While there is no question that several AEDs can cause psychiatric adverse events, including suicidal ideation and behavior, the FDA’s conclusions must be interpreted with great caution at this time. Only a study in which suicidality data are collected in a systematic and prospective manner can help determine whether a specific AED increases or decreases the risk. Yet because the FDA has decided to insert suicide warnings in the package inserts of all AEDs, these data cannot be disregarded; thus, physicians will need to identify patients with increased risks of suicide.

b) Medical comorbidities

Because they may have a negative impact, comorbid medical conditions must be considered in the choice of AEDs. For example, in 34 PWEs taking two of the most frequently prescribed enzyme-inducing AEDs (phenytoin and carbamazepine), hyperlipidemia and high C-reactive protein decreased significantly when switched to AEDs without enzyme-inducing properties (lamotrigine and levetiracetam) [11].

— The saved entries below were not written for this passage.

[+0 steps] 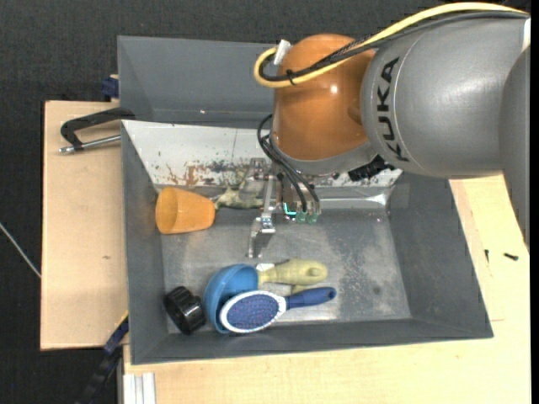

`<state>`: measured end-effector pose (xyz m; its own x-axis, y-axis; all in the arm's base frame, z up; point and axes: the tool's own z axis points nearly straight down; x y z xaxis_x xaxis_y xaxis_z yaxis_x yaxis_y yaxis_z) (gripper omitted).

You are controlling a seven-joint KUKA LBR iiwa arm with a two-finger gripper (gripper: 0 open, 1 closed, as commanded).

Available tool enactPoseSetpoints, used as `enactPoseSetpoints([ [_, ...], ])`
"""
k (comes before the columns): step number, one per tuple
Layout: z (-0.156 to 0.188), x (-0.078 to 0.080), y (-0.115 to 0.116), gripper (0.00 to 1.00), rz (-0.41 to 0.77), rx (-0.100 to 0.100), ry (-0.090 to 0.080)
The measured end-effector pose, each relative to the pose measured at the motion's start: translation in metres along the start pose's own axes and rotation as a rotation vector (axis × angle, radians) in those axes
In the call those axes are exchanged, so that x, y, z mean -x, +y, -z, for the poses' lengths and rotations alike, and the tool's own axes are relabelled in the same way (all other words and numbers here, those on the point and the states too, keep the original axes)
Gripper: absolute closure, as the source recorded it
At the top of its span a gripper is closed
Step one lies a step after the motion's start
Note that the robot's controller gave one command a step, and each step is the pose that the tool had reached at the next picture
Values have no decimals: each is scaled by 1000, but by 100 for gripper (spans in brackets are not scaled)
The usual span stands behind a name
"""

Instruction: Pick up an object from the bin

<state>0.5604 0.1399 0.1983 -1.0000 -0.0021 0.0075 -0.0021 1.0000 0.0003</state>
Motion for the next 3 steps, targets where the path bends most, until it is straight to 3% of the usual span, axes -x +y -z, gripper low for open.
enactPoseSetpoints([
  [1,-115,-51,-7,0,124,4,-28],
  [2,-115,-54,-8,100,124,0,-12],
  [3,15,-44,-8,100,103,3,-22],
])
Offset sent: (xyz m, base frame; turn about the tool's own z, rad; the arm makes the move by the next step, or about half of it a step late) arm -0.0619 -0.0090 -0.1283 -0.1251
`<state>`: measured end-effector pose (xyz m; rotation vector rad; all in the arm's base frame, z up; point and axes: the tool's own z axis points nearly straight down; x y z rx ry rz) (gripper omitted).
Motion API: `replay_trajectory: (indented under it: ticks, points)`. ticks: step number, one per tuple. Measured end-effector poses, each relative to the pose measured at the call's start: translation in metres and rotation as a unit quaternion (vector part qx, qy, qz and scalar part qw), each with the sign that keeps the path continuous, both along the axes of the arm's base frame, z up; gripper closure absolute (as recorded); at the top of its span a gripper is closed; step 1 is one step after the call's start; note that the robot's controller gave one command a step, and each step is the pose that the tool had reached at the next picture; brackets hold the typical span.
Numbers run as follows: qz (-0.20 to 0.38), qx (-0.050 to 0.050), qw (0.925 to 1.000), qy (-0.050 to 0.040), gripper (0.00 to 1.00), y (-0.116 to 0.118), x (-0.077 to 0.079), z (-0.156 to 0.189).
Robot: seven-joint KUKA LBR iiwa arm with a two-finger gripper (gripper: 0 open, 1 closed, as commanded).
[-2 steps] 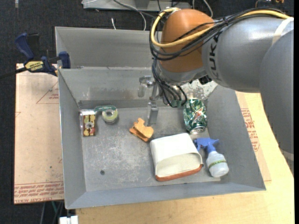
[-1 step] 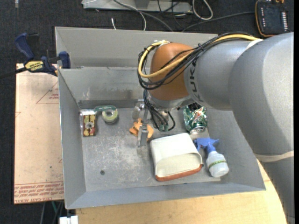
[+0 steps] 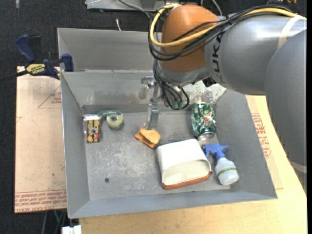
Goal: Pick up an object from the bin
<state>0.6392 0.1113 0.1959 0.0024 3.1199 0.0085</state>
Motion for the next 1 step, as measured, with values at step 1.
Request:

Osteoporosis and osteopenia have been recognized for a long time in patients treated with enzyme-inducing AEDs. A recent study, however, shows that significant decrease in bone mineral density can be identified after only 1 year of therapy. In a study of 93 premenopausal women who had been taking phenytoin monotherapy for 1 year, a significant decrease in bone mineral density in the head of the femur was found in women treated with phenytoin, but not in those on carbamazepine or lamotrigine [12]. Thus, while enzyme-inducing AEDs are the most widely prescribed drugs in the treatment of epilepsy, they should be used with great caution and avoided in patients at risk for cardiovascular disease and osteoporosis.

c) Pregnancy in women with epilepsy

Teratogenic impact of antiepileptic drugs

Teratogenic effects of valproic acid have been recognized for the last 10 years. However, this AED can negatively affect the cognitive development of children exposed to it in utero. In a recent study, Meador et al. [13] demonstrated that children exposed to valproic acid in utero had significantly lower IQ scores at 3 years of age than those who had been exposed to phenytoin, carbamazepine, and lamotrigine. Of note, in a practice guideline on pregnancy in women with epilepsy, the AAN recommended that AED serum concentrations be monitored (see below) [14].

Contradictory data on the risk of lamotrigine to cause cleft lip or cleft palate by two different pregnancy registries were published in 2008. While neither registry found an overall risk of major malformations, the North American AED Pregnancy Registry found that an increased risk of orofacial clefts was 11.2-fold higher compared with their control group of 221,746 unexposed infants born at a Boston hospital [15]. On the other hand, the EUROCAT (European Registration of Congenital Anomalies) registry, which is a population-based case control study that includes over one-quarter of births in Europe, did not find an increased risk of orofacial clefts for children exposed to lamotrigine monotherapy. Thus, this problem remains unsolved at this time [16].

In a practice guideline on the use of AEDs in pregnant women with epilepsy, the AAN made the following suggestions: (a) monotherapy should be used whenever possible, and any reductions of AED doses or conversion to monotherapy should be carried out before pregnancy. (b) Lowest doses should be used whenever possible, allowing for non-disabling simple partial seizures. (c) Avoid phenobarbital and valproic acid as much as possible [17].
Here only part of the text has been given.